The Good Work of Salvage
Bob Mesibov
Research Associate, Queen Victoria Museum and Art Gallery
PO Box 700, Burnie TAS 7320
mesibov@southcom.com.au
In Christian theology, the Elect will be saved by God while the Preterites will suffer eternal damnation. The Elect/Preterite distinction is now being drawn in conservation biology as well. For "Elect" read "species and habitats of high conservation value". For "damnation" read "extinction" and "loss". Just as battlefront medics are asked to practice triage - the sorting of casualties according to the urgency of need for treatment - biologists are today being asked to identify taxa, habitats and geographical areas that are in need of urgent attention from field researchers and conservation-minded land managers. Unfortunately, the resources available for such choices, and for subsequent conservation action, are very limited. There isn't enough money, time and enthusiasm to save every living thing and every natural area. Some, the Preterites, must be allowed to go.
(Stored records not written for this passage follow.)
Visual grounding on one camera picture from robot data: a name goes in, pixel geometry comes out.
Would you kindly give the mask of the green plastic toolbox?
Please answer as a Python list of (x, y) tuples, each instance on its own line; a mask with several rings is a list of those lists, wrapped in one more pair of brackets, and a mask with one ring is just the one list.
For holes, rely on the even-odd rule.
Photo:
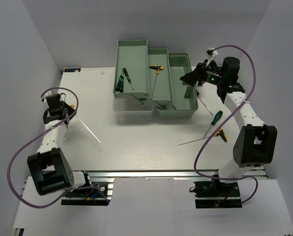
[(191, 70), (187, 53), (152, 48), (146, 39), (119, 40), (113, 110), (123, 118), (153, 111), (163, 119), (191, 118), (199, 108), (196, 90), (180, 79)]

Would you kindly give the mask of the small green black precision screwdriver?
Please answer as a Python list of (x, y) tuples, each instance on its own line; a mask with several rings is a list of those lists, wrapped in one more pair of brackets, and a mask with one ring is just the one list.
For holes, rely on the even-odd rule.
[(117, 82), (117, 85), (116, 85), (115, 91), (119, 91), (119, 80), (118, 80), (118, 82)]

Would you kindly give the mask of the yellow black T-handle hex key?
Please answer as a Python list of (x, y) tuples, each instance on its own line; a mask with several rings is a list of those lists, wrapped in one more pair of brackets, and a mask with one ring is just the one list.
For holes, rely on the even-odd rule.
[[(227, 138), (225, 132), (223, 131), (223, 129), (219, 129), (218, 132), (214, 135), (214, 137), (218, 137), (218, 136), (220, 136), (223, 139), (224, 142), (226, 142), (226, 143), (228, 142), (228, 138)], [(182, 144), (179, 144), (179, 145), (181, 146), (181, 145), (185, 145), (185, 144), (189, 144), (189, 143), (193, 143), (193, 142), (205, 140), (207, 138), (208, 137), (204, 137), (204, 138), (200, 138), (200, 139), (197, 139), (197, 140), (185, 142), (185, 143), (182, 143)]]

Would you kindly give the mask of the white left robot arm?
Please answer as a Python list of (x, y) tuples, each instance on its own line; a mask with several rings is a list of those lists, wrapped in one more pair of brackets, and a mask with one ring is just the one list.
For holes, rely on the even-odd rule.
[(47, 92), (42, 101), (48, 105), (43, 114), (47, 133), (43, 136), (36, 154), (27, 159), (28, 168), (39, 195), (64, 189), (76, 189), (81, 196), (88, 196), (93, 184), (85, 171), (73, 171), (63, 154), (61, 145), (75, 109), (68, 105), (59, 93)]

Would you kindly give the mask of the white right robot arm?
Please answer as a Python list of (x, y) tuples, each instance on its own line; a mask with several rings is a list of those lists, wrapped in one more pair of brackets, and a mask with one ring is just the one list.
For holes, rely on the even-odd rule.
[(213, 175), (206, 175), (197, 171), (201, 177), (209, 181), (195, 183), (192, 192), (200, 197), (225, 197), (230, 196), (235, 184), (239, 180), (246, 179), (247, 172), (255, 167), (261, 167), (272, 162), (277, 139), (275, 126), (267, 125), (259, 118), (249, 103), (252, 91), (246, 93), (238, 82), (240, 60), (235, 57), (226, 57), (222, 66), (217, 66), (214, 58), (218, 55), (215, 48), (206, 50), (208, 59), (198, 63), (196, 68), (180, 80), (190, 86), (202, 86), (205, 83), (217, 87), (217, 95), (222, 103), (230, 110), (231, 114), (219, 124), (215, 131), (203, 144), (205, 148), (208, 142), (216, 134), (220, 134), (222, 127), (234, 118), (240, 131), (232, 151), (232, 158)]

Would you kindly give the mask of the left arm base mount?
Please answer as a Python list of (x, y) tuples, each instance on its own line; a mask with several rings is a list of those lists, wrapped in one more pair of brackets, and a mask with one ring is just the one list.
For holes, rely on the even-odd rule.
[(63, 206), (108, 206), (113, 192), (114, 178), (89, 176), (83, 187), (67, 193), (61, 199)]

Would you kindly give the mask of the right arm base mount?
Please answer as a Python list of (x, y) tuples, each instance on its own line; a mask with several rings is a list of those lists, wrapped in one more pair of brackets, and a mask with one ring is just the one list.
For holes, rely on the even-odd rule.
[(195, 194), (195, 207), (199, 209), (242, 208), (237, 182), (196, 181), (189, 191)]

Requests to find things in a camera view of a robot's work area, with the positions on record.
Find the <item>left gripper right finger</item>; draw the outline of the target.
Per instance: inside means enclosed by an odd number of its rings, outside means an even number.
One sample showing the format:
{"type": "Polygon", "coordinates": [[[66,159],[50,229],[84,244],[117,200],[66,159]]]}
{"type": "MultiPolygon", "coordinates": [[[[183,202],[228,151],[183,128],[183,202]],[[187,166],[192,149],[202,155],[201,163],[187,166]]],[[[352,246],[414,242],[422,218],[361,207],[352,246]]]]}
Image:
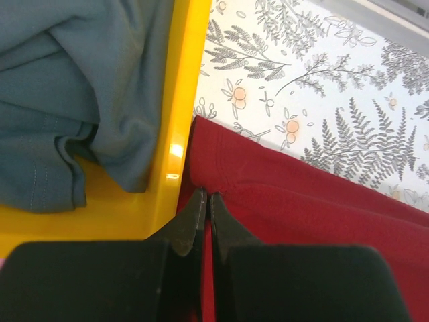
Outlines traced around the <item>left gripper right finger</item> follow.
{"type": "Polygon", "coordinates": [[[269,245],[210,199],[218,321],[409,321],[387,262],[365,246],[269,245]]]}

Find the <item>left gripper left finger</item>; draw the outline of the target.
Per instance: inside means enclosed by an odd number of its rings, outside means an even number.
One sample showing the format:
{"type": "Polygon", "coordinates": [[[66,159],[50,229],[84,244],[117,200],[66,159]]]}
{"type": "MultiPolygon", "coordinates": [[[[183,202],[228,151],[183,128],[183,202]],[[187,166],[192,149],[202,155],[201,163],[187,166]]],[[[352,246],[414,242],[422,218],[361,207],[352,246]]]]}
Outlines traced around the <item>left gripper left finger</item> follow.
{"type": "Polygon", "coordinates": [[[38,241],[1,268],[2,321],[200,321],[205,191],[137,241],[38,241]]]}

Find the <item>red t shirt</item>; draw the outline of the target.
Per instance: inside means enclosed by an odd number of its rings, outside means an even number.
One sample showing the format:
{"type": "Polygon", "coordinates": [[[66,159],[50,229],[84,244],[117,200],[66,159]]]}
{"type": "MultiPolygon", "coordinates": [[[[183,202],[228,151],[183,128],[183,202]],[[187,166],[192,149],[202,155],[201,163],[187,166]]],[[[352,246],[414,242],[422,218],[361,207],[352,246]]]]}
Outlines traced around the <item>red t shirt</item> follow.
{"type": "Polygon", "coordinates": [[[268,243],[363,244],[388,261],[414,321],[428,320],[428,214],[270,150],[203,117],[192,122],[178,208],[194,189],[268,243]]]}

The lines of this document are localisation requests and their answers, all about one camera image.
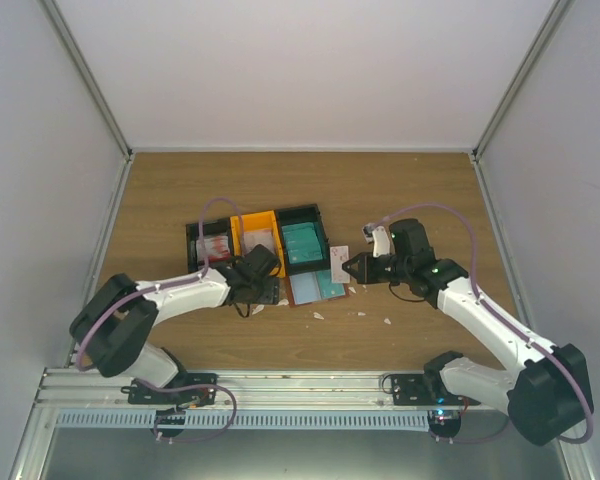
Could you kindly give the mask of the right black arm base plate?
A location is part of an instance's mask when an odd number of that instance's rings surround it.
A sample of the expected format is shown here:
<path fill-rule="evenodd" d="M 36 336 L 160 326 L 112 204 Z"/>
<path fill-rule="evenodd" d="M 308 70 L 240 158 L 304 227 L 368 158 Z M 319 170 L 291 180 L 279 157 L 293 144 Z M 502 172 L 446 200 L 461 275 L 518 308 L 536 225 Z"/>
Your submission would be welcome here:
<path fill-rule="evenodd" d="M 390 395 L 395 406 L 459 407 L 477 406 L 479 402 L 449 393 L 437 380 L 424 373 L 384 373 L 380 390 Z"/>

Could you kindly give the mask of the brown leather card holder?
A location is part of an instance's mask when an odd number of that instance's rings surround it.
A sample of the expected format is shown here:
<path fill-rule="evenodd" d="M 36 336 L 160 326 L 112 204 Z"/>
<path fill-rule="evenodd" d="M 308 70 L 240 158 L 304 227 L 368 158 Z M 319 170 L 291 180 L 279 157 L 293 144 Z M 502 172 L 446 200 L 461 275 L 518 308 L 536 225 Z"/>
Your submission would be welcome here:
<path fill-rule="evenodd" d="M 322 300 L 315 273 L 318 271 L 295 274 L 286 280 L 287 298 L 292 307 L 305 306 L 325 301 L 345 299 L 350 296 L 347 284 L 342 284 L 345 295 L 339 298 Z"/>

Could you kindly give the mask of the teal white credit card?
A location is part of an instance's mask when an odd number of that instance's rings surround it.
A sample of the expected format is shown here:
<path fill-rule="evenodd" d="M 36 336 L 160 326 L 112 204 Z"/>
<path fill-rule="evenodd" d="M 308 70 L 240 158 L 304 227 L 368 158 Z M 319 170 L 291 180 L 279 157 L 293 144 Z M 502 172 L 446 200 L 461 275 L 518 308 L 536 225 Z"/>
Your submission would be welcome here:
<path fill-rule="evenodd" d="M 331 271 L 323 270 L 315 273 L 322 300 L 339 298 L 345 295 L 344 286 L 332 281 Z"/>

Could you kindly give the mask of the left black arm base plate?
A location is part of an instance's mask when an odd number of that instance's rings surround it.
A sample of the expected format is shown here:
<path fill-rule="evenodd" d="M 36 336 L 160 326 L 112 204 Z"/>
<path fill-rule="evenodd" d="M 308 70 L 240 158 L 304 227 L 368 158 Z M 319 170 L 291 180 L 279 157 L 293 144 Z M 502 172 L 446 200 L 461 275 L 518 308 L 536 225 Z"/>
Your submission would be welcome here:
<path fill-rule="evenodd" d="M 178 374 L 164 387 L 150 388 L 134 379 L 120 391 L 133 405 L 207 406 L 215 402 L 215 373 L 187 372 Z"/>

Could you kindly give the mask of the yellow card bin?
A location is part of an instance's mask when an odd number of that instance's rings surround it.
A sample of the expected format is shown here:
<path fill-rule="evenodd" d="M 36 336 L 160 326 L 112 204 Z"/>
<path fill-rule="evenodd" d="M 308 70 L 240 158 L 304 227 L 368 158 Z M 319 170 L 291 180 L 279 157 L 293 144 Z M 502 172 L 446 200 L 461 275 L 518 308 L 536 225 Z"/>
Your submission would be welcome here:
<path fill-rule="evenodd" d="M 273 210 L 231 216 L 230 226 L 235 255 L 245 255 L 255 246 L 262 245 L 279 260 L 280 266 L 274 268 L 274 274 L 278 278 L 286 276 L 282 241 Z"/>

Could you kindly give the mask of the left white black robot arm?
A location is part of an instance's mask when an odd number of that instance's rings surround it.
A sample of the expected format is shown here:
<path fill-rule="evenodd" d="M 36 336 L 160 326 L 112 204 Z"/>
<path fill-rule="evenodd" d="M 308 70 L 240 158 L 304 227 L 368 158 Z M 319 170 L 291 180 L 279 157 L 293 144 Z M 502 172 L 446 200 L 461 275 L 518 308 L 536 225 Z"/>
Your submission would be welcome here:
<path fill-rule="evenodd" d="M 192 384 L 165 349 L 150 344 L 151 331 L 177 316 L 227 306 L 251 306 L 271 285 L 279 259 L 262 245 L 197 272 L 161 281 L 112 276 L 69 327 L 77 344 L 76 368 L 104 378 L 128 376 L 165 404 L 178 402 Z"/>

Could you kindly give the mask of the black card bin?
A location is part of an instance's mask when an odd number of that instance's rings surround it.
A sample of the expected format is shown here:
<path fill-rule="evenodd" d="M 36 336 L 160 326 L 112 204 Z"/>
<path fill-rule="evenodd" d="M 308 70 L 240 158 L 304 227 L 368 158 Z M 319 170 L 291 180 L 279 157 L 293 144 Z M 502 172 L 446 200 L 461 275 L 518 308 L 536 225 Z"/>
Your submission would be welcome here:
<path fill-rule="evenodd" d="M 329 268 L 329 240 L 316 204 L 274 211 L 288 277 Z"/>
<path fill-rule="evenodd" d="M 209 264 L 228 260 L 234 253 L 231 223 L 228 217 L 205 222 L 202 233 L 198 223 L 185 226 L 187 246 L 187 269 L 189 273 L 200 270 L 204 258 Z"/>

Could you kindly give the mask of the white pink credit card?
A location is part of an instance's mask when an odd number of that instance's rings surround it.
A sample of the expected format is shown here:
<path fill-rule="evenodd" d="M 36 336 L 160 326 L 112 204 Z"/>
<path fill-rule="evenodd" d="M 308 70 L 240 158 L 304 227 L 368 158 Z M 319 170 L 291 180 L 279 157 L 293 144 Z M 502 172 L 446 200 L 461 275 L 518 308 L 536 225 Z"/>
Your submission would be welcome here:
<path fill-rule="evenodd" d="M 331 281 L 335 284 L 347 284 L 350 275 L 344 270 L 343 264 L 349 260 L 349 247 L 332 246 L 330 248 Z"/>

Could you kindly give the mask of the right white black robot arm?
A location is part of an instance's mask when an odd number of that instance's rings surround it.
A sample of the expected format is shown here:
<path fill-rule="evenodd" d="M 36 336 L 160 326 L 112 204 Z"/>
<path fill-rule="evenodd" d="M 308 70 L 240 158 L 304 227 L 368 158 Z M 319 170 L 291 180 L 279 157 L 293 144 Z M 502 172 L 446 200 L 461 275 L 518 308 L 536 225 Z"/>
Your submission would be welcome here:
<path fill-rule="evenodd" d="M 492 302 L 472 272 L 437 258 L 418 220 L 368 224 L 363 235 L 373 249 L 344 262 L 346 273 L 360 285 L 407 286 L 411 302 L 428 303 L 456 321 L 501 364 L 494 369 L 448 351 L 424 365 L 422 388 L 435 406 L 429 417 L 434 436 L 451 439 L 459 432 L 460 416 L 445 410 L 458 397 L 506 415 L 537 446 L 591 438 L 594 404 L 586 358 L 577 347 L 556 345 Z"/>

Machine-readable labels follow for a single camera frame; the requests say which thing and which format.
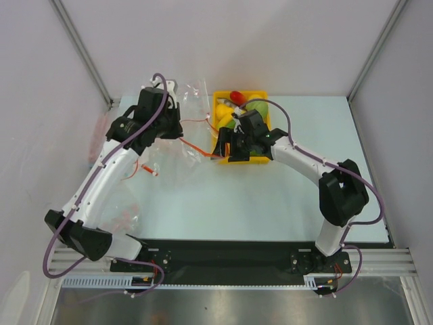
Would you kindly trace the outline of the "clear orange-zipper zip bag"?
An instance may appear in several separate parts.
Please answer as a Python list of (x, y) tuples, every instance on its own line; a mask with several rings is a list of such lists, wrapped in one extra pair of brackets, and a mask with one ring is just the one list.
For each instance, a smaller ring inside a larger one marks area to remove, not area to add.
[(201, 167), (224, 159), (212, 154), (210, 114), (201, 120), (181, 119), (181, 126), (182, 137), (175, 140), (158, 139), (140, 163), (157, 170), (157, 177), (166, 185), (179, 186)]

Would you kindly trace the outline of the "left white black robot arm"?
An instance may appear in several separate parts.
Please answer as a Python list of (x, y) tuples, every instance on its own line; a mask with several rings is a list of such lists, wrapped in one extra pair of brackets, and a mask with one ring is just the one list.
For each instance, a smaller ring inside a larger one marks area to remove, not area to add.
[(74, 197), (61, 211), (50, 210), (45, 216), (60, 242), (92, 261), (120, 257), (135, 271), (147, 267), (149, 255), (142, 243), (128, 234), (103, 229), (102, 215), (114, 188), (155, 139), (182, 137), (176, 90), (174, 80), (145, 87), (137, 104), (112, 122), (97, 162)]

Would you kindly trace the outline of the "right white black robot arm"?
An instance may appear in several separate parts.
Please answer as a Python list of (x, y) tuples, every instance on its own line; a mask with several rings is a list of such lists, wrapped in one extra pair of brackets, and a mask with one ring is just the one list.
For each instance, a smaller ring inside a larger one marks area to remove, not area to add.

This Preterite life, however, deserves something more than a lament. The damned have value; and that value can be salvaged, at least in part, by storage in seed and gene banks. Funding gene banks is a particularly sound scientific investment. Several hundred thousand dollars spent on an endangered parrot may or may not save a beautiful bird from extinction, but the same money used to freeze the DNA of marine invertebrates on a dying coral reef will secure the genetic riches of a wide range of soon-to-be-gone taxa. A similar argument can be made for the substantial expansion of museum facilities. Museums are the natural habitat of the extinct. Properly curated collections should be growing in step with species losses.
Optimists believe that Elect species and natural areas will survive the biodiversity-loss crisis. Pessimists aren't so sure, but they still favour Election. Both groups are afraid that in a biotically-impoverished world, the Elect will be the only Nature left for biologists to study. It is in such a world that the Preterites would have their greatest scientific value. The Preterites provide the Elect with a context. The more taxa that are included in a phylogenetic analysis, for example, the more useful is the result for evolutionary and biogeographic studies. It doesn't matter whether the taxa being considered by the phylogeneticist are still extant (Elect) or are recently extinct (Preterite). On a more practical level, managers of Elect natural areas will be better informed if they know how similar but now-vanished ecosystems used to function; and the future protectors of Elect species would be wise to study the biology of Preterite congeners.
I live in a part of the world where wilderness has a much higher conservation value than does remnant woodland in an agricultural district. It is far easier to get funding for a zoological or botanical study in a wild, remote National Park than for a biological inventory of a proposed dump site in "useless scrub" near a town. Research expenditure is strongly biased towards the most secure sites. The Elect, in other words, have all the luck. If the Preterites are to yield any value, this funding bias will have to be reversed, and priority in field research will have to be given to areas experiencing the most rapid loss of biodiversity. Such areas are easily picked out on satellite images and aerial photographs. We know where Preterition is occurring. Where, then, are the salvage biologists we need to recover Preterite genes, specimens and data?
I think the answer is clear enough. Salvage is the responsibility of taxonomists. No-one else is qualified to do the job. As each new taxon is recognised or an old one confirmed, the conscientious taxonomist will carefully consider the conservation status and likely future of the species concerned. Species restricted to small, doomed natural areas, and species tied to particular doomed habitats, should be collected - and fast. Underfunded taxonomists should actively recruit volunteers for field work, both to gather material of disappearing species and to exhaustively sample the biota of disappearing natural areas.
Biologists opposed to destructive developments usually take action by writing letters to the newspapers, joining protest groups and lobbying politicians. This is all well and good, and hopefully some Elect species will be better known and better protected as a result. In the meantime, while you're standing in front of that bulldozer, would you mind collecting a few potentially Preterite specimens?